The edge preserving smoothing filter is a type of selective smoothing filter. It performs adaptive switching of the mask according to the localized properties of the region. Several types of polygonal masks are initially defined. Then, the degree of the variation in the pixel value in the region corresponding to each mask is calculated. Then, among the masks, the mask with the smallest degree of variation of the pixel value is selected, and the mean value of the pixel value in the region corresponding to this mask is output. In this case, the noise can be suppressed while the edge is preserved. However, it has been pointed out that the fine texture is lost, which is a disadvantage.

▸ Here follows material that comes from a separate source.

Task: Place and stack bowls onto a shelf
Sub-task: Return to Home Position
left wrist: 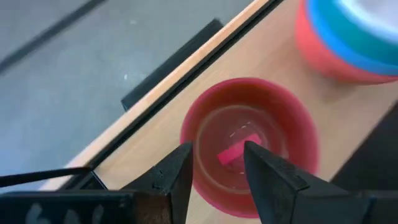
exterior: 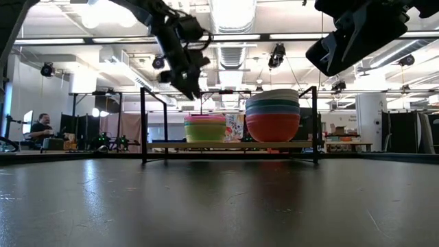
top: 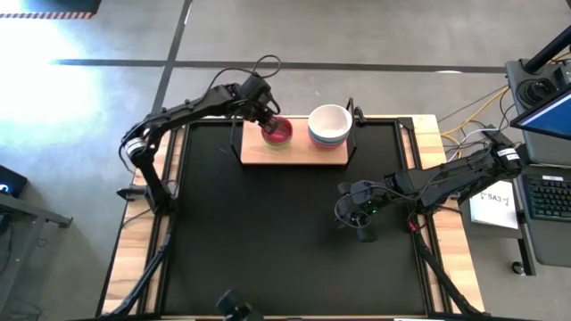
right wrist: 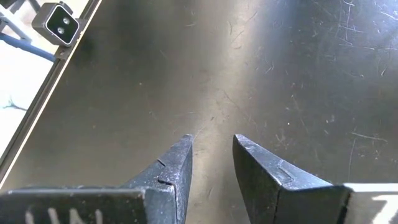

The above conventional technologies utilize the mean value of the pixel values in the region corresponding to a mask the target pixel centered as the output of the target pixel. One of the known method for obtaining the mean value includes selecting eight neighboring pixels x, y, z, a, c, d, e, f around a target pixel b, i.e. the pixel to be filtered, and calculating an absolute value of a difference between the target pixel and each of the eight neighboring pixels. When the absolute value of the difference between the target pixel and one of the eight neighboring pixels is larger than a standard deviation, the neighboring pixel is abandoned, not putted in the mean value filtering computation. When the absolute value of the difference between the target pixel and one of the eight neighboring pixels is not larger than a standard deviation, the neighboring pixel is putted in the mean value filtering computation. Hence, there are several cases such as b′=average(xyzabcdef), b′=average(xyzb) and b′=average(bcdef) etc. to obtain the mean value of the target pixel value and the pixel values in the neighborhood thereof. In performing the noise filtering computation, it is possible to use 9, 8, 7 . . . etc. as the divisor. For example, when b′=average(xyzabcdef) is used to obtain the mean value of the pixel values, the divisor of each of the pixel values putted in the noise filtering computation is 9. The noise filtering computation would be complicated whether implemented using hardware, software or a combination of hardware and software, and consume much time.
Accordingly, it is an intention to provide a noise filtering method for image data, which can overcome the above drawbacks, and effectively and rapidly performs the noise filtering process for image data.